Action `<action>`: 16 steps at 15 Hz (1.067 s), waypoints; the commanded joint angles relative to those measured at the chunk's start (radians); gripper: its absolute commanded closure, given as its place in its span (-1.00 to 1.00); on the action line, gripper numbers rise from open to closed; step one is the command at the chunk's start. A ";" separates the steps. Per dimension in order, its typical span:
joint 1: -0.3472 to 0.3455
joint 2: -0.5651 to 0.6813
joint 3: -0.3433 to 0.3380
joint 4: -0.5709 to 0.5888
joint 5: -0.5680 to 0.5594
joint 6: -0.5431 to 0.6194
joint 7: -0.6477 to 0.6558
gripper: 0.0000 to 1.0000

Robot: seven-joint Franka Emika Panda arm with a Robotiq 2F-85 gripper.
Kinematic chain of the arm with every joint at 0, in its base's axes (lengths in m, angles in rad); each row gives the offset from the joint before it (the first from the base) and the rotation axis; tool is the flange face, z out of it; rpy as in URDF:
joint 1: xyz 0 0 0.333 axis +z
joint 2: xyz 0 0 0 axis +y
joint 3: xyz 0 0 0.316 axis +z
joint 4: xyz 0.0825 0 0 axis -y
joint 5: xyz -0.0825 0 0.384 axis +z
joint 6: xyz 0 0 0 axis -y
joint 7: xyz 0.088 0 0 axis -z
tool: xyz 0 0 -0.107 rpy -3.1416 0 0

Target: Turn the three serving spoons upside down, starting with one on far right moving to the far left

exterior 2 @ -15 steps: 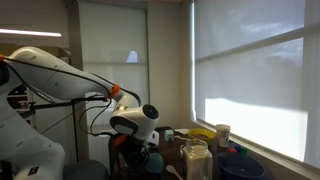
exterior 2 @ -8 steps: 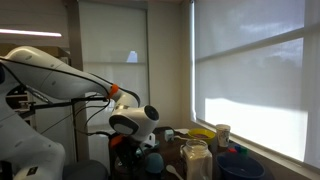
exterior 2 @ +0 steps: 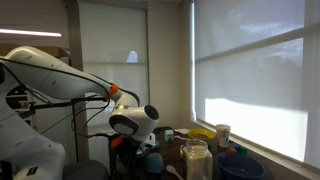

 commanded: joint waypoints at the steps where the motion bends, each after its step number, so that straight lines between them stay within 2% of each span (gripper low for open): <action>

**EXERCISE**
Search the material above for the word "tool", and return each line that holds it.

**RESULT**
Kinematic chain of the arm with every joint at 0, in its base's axes (lengths in m, angles in rad); each row gives the offset from the joint before it (the first from the base) and the rotation axis; tool is the flange face, z out of it; rpy as in URDF:
tool: xyz 0 0 -0.107 rpy -3.1416 0 0

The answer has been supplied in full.